## Provided data
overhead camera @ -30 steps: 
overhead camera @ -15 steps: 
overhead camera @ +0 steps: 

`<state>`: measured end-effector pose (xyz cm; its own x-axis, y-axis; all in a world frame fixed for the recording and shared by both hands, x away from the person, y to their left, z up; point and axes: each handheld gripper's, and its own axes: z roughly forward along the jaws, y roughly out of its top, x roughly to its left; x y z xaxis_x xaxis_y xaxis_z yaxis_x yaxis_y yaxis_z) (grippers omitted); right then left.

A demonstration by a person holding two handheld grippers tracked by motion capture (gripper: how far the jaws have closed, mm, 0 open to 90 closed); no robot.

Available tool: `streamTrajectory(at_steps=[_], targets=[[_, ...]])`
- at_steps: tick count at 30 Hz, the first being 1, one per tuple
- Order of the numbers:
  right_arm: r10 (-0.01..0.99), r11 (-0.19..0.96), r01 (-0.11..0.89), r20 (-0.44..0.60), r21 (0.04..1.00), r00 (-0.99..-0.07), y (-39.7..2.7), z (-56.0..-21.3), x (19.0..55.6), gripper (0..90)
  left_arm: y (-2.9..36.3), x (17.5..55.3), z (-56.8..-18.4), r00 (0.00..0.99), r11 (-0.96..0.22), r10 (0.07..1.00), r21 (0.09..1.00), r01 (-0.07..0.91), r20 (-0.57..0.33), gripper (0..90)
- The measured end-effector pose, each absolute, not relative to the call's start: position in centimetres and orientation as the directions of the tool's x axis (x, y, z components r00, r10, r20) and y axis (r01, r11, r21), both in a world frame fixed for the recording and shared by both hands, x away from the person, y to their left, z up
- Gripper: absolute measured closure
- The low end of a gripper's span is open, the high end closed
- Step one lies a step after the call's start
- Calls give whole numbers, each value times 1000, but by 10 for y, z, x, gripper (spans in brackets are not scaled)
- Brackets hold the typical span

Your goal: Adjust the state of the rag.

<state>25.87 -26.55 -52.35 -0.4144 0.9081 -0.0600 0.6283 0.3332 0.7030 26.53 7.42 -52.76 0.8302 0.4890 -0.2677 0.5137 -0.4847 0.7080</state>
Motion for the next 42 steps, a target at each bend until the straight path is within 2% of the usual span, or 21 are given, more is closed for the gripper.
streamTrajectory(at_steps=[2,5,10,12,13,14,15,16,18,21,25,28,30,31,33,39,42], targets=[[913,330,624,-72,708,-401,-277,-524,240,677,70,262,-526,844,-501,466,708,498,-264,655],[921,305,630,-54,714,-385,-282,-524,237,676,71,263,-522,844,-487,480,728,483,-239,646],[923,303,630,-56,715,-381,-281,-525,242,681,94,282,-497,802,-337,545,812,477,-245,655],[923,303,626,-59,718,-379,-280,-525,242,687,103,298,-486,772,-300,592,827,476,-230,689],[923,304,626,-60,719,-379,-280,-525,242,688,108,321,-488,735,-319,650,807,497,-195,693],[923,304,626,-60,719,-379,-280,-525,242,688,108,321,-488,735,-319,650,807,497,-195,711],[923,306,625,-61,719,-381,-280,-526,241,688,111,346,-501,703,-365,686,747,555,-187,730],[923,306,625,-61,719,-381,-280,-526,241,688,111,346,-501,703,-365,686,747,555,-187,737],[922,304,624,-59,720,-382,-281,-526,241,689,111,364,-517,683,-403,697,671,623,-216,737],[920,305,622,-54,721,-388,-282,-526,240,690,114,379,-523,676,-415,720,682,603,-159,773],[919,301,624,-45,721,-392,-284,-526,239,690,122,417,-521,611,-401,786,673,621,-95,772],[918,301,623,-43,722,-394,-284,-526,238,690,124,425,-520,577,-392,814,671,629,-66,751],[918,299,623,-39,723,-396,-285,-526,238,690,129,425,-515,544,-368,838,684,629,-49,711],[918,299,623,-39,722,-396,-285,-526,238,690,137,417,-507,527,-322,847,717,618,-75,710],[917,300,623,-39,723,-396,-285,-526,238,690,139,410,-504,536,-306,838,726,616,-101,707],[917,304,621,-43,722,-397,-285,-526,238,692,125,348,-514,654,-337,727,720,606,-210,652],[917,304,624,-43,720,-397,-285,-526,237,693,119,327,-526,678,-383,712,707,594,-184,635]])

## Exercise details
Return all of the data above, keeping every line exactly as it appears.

## Expected output
overhead camera @ -30 steps: 
overhead camera @ -15 steps: 
overhead camera @ +0 steps: 

`<state>`: measured end-effector pose (xyz cm; its own x-axis, y-axis; all in a world frame fixed for the recording and shared by both hands, x away from the person, y to their left, z up; point and axes: each handheld gripper's, and its own axes: z roughly forward along the jaws, y roughly out of its top, x roughly to its left; x y z xaxis_x xaxis_y xaxis_z yaxis_x yaxis_y yaxis_z) (grippers omitted); right then left.

A demonstration by a person holding two handheld grippers tracked by motion capture (gripper: how far the jaws have closed, mm, 0 open to 90 closed); no robot.

Available tool: `streamTrajectory(at_steps=[_], targets=[[_, ...]])`
- at_steps: tick count at 30 Hz, the first being 1, one per tuple
- Order of the numbers:
  right_arm: r10 (-0.01..0.99), r11 (-0.19..0.96), r01 (-0.11..0.89), r20 (-0.44..0.60), r21 (0.04..1.00), r00 (-0.99..-0.07), y (-39.7..2.7), z (-56.0..-21.3), x (19.0..55.6), gripper (0..90)
  left_arm: y (-2.9..36.3), x (17.5..55.3), z (-56.8..-18.4), r00 (0.00..0.99), r11 (-0.96..0.22), r10 (0.07..1.00), r21 (0.09..1.00), r01 (-0.07..0.91), r20 (-0.57..0.33), gripper (0..90)
- The measured end-effector pose, each absolute, not relative to the call's start: position in centimetres and orientation as the directions of the tool's x axis (x, y, z components r00, r10, r20) and y axis (r01, r11, r21), both in a world frame fixed for the recording and shared by both hands, x away from the person, y to their left, z up
- Gripper: absolute measured closure
- The low end of a gripper's span is open, the high end closed
- Step one lies a step after the call's start
- Calls give whole numbers, each value times 1000, but by 10 for y, z, x, gripper (spans in brackets are not scaled)
- Brackets hold the typical span

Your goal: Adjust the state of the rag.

<state>25.87 -26.55 -52.35 -0.4144 0.9081 -0.0600 0.6283 0.3332 0.7030 26.53 7.42 -52.76 0.8302 0.4890 -0.2677 0.5137 -0.4847 0.7080</state>
Motion for the next 42 steps, a target at each bend until the straight path is within 2% of the usual span, or 21 are given, more is closed for the gripper.
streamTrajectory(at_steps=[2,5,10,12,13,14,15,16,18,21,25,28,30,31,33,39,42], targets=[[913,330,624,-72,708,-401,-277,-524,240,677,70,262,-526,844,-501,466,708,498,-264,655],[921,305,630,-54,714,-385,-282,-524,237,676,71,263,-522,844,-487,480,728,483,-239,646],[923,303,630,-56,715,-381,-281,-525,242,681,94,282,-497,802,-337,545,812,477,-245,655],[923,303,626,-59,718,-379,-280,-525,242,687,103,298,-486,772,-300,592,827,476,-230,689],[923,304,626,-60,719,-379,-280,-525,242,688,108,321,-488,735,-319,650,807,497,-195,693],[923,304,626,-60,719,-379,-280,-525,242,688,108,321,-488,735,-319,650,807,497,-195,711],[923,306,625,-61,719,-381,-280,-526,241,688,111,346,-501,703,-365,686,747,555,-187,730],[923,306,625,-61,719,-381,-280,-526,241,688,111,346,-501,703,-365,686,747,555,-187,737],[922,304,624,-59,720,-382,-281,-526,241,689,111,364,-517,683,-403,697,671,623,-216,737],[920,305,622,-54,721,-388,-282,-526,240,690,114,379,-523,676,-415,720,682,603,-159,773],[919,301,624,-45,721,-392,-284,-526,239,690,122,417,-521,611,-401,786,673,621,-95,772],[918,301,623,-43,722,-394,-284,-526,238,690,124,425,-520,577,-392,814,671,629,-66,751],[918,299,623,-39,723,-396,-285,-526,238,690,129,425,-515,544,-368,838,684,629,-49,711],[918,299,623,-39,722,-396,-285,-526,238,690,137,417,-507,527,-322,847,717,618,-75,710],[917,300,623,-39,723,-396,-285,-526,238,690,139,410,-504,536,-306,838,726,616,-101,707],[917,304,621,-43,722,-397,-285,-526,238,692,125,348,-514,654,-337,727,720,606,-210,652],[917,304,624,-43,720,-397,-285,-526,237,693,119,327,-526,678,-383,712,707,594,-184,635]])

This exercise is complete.